■ **AIM OF THE EXERCISE**
Please report every line in the material below where the word "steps" is found.

■ **DATA EXTRACT**
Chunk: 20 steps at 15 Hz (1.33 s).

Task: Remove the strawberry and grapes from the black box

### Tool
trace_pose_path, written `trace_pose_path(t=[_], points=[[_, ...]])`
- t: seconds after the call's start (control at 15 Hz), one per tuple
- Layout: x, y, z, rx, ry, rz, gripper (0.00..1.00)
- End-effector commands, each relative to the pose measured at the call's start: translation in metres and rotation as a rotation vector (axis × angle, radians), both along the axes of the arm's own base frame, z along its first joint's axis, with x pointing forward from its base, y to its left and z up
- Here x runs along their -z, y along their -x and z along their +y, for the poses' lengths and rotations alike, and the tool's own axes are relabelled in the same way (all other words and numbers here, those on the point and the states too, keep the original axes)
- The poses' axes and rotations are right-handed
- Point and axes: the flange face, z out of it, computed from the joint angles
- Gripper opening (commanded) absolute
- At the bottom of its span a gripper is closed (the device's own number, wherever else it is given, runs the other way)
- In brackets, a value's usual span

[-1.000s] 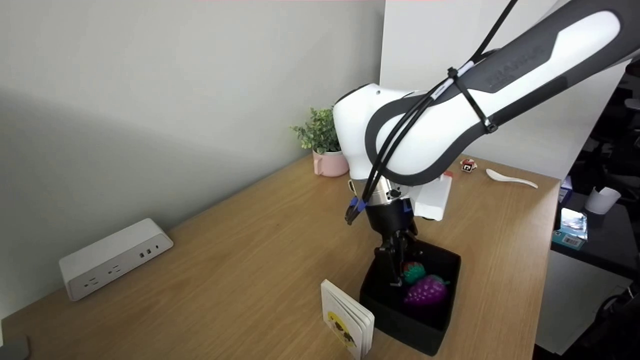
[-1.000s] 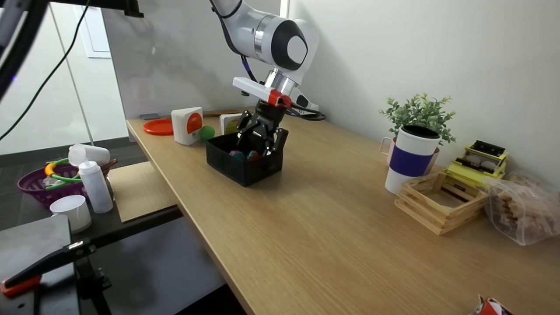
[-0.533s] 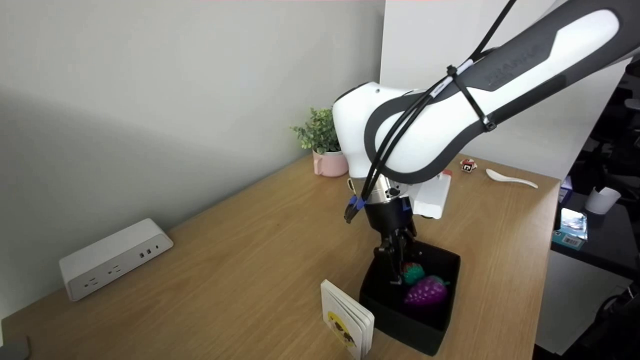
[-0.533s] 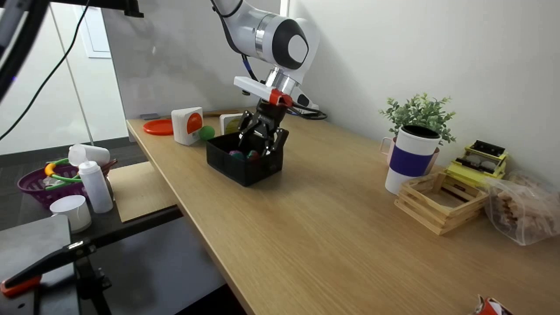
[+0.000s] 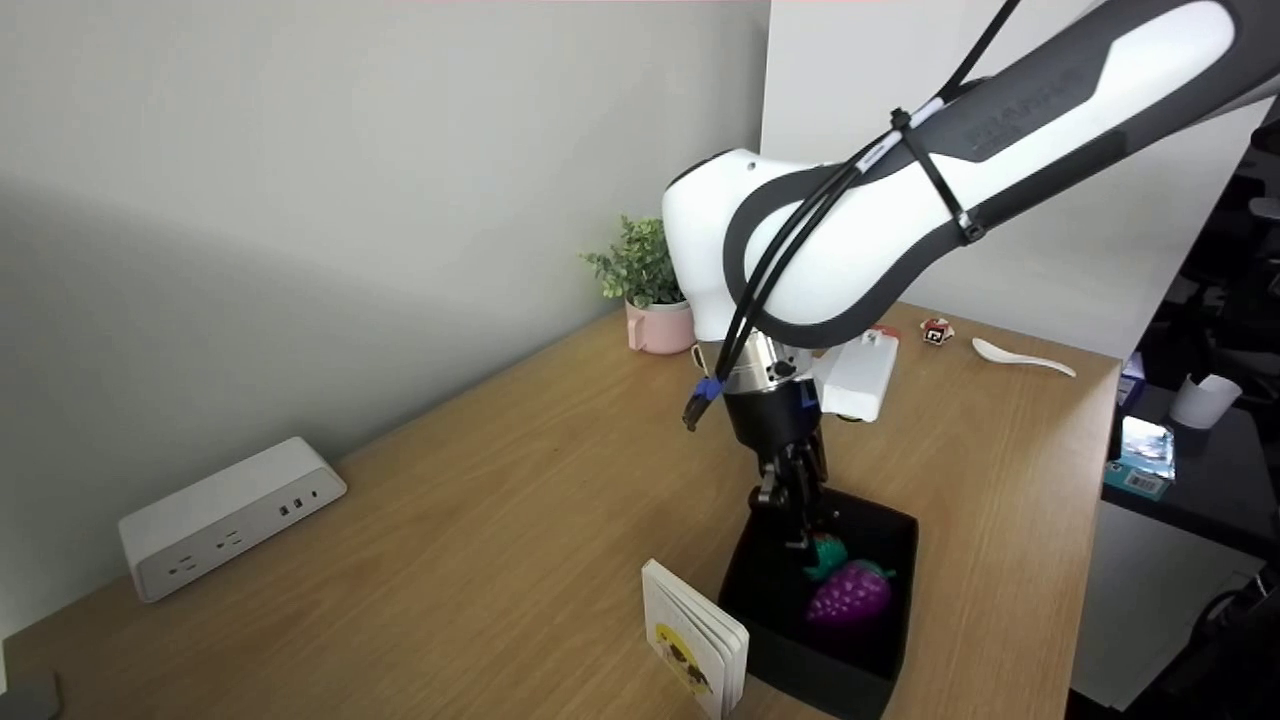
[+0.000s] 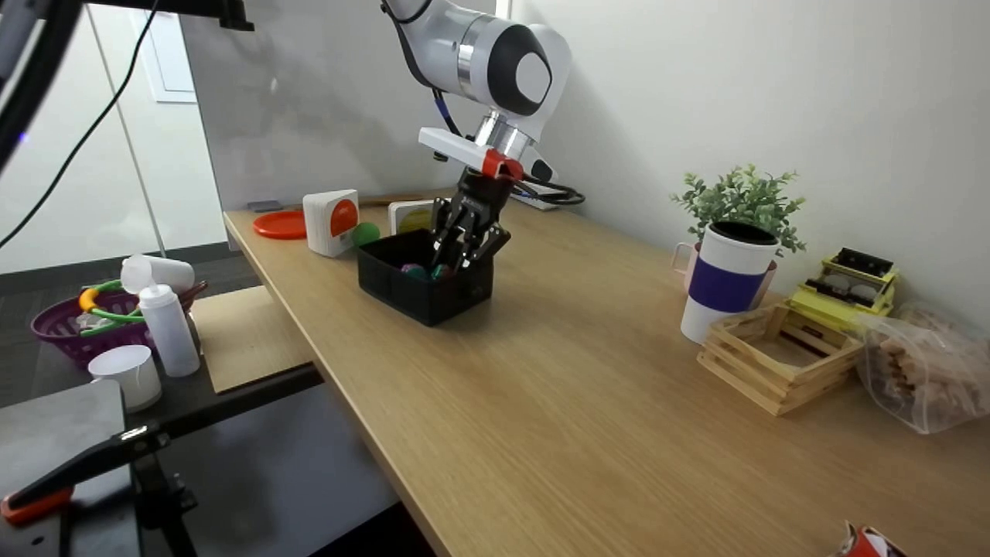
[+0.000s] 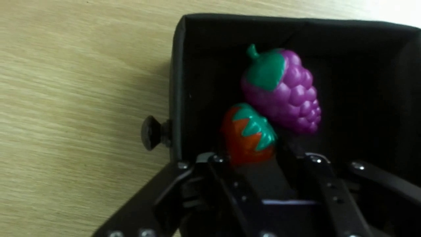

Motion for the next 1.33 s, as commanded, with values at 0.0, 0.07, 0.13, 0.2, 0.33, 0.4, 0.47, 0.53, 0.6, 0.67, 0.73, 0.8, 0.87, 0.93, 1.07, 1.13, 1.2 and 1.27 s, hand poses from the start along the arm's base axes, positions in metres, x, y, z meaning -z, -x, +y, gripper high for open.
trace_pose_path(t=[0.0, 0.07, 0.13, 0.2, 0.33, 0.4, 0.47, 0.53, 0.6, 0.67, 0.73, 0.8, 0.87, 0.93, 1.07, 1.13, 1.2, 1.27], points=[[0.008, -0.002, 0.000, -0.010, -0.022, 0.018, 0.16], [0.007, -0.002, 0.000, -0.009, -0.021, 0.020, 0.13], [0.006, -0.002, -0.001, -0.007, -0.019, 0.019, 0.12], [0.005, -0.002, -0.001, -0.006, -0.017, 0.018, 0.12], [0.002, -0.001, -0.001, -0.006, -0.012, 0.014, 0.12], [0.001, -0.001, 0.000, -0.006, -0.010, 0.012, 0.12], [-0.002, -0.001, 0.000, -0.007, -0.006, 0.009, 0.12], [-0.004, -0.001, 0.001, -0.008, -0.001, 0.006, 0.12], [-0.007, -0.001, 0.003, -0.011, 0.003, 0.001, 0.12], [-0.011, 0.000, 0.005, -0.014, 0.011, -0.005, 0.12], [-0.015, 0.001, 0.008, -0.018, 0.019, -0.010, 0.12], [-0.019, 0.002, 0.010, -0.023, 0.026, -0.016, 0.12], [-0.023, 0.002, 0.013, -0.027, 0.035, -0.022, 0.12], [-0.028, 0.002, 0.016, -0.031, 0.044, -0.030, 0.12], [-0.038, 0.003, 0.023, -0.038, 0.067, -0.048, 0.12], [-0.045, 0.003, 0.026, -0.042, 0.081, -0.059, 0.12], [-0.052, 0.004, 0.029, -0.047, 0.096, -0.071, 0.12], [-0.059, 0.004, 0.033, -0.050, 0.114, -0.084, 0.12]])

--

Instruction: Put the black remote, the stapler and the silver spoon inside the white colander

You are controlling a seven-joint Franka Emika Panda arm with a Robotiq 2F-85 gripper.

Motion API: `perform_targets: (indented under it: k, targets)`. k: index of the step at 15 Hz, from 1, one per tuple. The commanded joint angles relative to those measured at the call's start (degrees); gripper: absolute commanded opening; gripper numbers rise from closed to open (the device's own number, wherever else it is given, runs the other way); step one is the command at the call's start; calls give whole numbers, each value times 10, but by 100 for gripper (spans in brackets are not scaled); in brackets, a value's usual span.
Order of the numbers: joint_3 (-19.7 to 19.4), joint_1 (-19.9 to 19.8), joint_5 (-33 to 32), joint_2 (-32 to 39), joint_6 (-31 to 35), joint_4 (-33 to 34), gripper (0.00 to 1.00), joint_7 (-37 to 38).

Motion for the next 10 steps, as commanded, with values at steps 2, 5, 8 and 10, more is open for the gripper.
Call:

■ **YOUR RESPONSE**
Chunk: 20 steps at 15 Hz (1.33 s).
Motion for the next 10 steps, as commanded, with values at steps 2, 5, 8 and 10, more is open for the gripper.

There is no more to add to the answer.